- Task requirements -
Please copy, exactly as they appear below, the lines from the one containing "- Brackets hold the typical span" through the one containing "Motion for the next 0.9".

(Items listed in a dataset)
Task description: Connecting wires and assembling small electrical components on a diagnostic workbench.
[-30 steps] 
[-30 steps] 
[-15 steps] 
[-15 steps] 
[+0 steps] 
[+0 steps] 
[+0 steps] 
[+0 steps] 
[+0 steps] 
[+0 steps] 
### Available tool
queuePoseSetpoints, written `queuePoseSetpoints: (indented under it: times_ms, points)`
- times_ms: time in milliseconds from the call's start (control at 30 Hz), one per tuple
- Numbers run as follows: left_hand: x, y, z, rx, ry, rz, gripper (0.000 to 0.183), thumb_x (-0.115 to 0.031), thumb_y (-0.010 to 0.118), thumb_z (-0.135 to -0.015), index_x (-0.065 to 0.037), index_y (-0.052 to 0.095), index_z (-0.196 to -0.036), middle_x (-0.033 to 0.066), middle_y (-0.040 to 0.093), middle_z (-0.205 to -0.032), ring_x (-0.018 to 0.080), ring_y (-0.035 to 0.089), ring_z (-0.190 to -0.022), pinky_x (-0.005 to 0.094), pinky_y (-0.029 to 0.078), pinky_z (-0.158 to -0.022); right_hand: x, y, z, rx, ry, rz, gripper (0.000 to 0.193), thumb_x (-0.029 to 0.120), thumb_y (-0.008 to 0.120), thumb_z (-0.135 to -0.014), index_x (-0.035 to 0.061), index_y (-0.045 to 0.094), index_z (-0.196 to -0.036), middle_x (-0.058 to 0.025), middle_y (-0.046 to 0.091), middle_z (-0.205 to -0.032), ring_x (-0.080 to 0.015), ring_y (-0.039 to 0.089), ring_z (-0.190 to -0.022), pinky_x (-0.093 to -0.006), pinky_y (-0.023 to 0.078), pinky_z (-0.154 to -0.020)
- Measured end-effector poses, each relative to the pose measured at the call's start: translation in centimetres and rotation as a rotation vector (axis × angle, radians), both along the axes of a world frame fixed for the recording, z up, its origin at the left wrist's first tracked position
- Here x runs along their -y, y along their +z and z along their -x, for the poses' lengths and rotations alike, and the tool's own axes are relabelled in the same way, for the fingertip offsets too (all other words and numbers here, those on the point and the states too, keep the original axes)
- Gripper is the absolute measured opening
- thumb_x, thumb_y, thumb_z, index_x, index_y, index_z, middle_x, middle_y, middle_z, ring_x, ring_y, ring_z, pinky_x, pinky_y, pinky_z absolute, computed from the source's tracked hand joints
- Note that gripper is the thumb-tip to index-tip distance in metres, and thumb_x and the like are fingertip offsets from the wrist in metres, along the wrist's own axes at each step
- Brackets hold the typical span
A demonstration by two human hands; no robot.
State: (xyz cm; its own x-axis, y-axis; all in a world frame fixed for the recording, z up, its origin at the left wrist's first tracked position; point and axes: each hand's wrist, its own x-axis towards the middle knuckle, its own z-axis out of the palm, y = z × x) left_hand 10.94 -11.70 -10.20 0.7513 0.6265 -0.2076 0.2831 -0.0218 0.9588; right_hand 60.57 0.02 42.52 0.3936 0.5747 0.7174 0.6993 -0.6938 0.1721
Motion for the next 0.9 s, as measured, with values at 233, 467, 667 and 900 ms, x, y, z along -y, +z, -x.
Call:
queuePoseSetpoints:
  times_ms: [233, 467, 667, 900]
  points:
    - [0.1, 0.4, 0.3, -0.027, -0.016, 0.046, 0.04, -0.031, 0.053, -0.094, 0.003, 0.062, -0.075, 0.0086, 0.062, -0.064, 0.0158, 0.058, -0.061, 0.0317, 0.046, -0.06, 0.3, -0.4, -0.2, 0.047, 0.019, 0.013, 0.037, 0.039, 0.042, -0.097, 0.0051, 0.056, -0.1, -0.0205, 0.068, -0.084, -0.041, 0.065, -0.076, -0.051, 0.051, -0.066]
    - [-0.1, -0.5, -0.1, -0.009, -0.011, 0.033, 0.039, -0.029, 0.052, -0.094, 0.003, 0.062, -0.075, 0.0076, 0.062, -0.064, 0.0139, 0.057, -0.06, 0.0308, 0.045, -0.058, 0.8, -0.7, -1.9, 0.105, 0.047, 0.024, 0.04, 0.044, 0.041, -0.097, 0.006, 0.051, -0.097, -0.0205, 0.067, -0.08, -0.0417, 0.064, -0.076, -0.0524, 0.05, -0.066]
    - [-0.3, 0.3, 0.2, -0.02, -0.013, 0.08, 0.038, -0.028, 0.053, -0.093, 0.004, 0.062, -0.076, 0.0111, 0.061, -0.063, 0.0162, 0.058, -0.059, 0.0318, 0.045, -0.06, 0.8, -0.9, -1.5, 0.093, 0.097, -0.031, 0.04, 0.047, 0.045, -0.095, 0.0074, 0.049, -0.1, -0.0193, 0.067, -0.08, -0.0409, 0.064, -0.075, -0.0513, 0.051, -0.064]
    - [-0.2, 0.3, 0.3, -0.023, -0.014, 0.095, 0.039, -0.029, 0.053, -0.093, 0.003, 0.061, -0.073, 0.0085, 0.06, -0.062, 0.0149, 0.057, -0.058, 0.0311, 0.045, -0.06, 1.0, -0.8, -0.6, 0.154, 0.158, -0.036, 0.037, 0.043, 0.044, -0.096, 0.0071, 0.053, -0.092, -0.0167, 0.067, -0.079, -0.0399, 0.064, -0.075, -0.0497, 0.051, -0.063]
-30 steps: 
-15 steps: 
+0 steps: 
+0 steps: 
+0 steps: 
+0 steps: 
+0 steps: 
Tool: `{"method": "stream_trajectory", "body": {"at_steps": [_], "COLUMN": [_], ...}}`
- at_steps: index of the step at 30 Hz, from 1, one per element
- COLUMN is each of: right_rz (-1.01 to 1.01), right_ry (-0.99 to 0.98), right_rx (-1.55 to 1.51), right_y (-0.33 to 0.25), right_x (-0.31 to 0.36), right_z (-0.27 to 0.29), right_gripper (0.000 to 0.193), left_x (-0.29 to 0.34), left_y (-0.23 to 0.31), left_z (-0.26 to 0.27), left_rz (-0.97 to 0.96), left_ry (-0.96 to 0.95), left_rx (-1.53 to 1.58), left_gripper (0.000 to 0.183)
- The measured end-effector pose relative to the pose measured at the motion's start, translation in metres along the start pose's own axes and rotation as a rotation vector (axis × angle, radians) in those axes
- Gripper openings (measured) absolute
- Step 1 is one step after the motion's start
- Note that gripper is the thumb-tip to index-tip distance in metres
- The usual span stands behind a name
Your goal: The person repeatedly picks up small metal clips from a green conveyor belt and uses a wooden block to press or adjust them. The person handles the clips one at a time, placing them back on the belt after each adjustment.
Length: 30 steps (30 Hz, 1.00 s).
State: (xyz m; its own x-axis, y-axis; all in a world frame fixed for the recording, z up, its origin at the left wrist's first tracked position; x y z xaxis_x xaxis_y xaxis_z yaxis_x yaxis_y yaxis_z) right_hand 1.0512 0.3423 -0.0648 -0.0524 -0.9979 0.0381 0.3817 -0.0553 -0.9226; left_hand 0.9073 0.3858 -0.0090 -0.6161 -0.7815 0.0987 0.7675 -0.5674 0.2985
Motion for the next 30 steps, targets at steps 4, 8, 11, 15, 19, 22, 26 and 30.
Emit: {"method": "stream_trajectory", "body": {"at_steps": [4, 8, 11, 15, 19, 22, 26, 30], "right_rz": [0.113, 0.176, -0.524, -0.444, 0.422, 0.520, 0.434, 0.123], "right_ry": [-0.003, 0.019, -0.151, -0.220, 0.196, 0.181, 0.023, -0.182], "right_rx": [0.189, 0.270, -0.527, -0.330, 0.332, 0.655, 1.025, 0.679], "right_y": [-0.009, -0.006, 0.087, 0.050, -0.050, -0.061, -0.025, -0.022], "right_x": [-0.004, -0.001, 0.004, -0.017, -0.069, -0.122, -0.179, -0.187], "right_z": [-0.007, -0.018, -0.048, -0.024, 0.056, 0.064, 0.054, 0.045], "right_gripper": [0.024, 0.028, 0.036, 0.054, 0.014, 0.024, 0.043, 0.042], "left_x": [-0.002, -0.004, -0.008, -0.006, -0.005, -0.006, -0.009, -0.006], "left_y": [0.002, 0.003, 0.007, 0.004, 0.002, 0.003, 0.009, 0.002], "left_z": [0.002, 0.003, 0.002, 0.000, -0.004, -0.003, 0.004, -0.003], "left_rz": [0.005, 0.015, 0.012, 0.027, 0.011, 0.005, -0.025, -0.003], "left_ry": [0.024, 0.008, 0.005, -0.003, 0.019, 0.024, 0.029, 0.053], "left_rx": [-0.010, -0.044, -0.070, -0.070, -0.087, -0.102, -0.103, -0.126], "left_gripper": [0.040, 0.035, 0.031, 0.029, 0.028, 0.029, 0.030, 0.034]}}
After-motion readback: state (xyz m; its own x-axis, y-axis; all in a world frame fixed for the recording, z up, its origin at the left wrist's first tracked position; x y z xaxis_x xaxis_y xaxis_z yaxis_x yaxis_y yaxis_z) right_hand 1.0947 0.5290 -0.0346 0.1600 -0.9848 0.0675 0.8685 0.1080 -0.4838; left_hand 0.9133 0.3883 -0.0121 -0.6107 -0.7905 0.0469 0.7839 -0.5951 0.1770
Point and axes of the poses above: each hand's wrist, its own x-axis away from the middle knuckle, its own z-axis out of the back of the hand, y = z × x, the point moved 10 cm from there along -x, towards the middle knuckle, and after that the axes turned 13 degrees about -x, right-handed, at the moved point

- Response -
- Brackets hold the typical span
A demonstration by two human hands; no robot.
State: (xyz cm; its own x-axis, y-axis; all in a world frame fixed for the recording, z up, its origin at the left wrist's first tracked position; point and axes: each hand's wrist, its own x-axis towards the middle knuckle, its own z-axis out of the palm, y = z × x) left_hand 10.94 -11.70 -10.20 0.7513 0.6265 -0.2076 0.2831 -0.0218 0.9588; right_hand 60.57 0.02 42.52 0.3936 0.5747 0.7174 0.6993 -0.6938 0.1721
Motion for the next 0.9 s, as measured, with values at 233, 467, 667 and 900 ms, x, y, z along -y, +z, -x.

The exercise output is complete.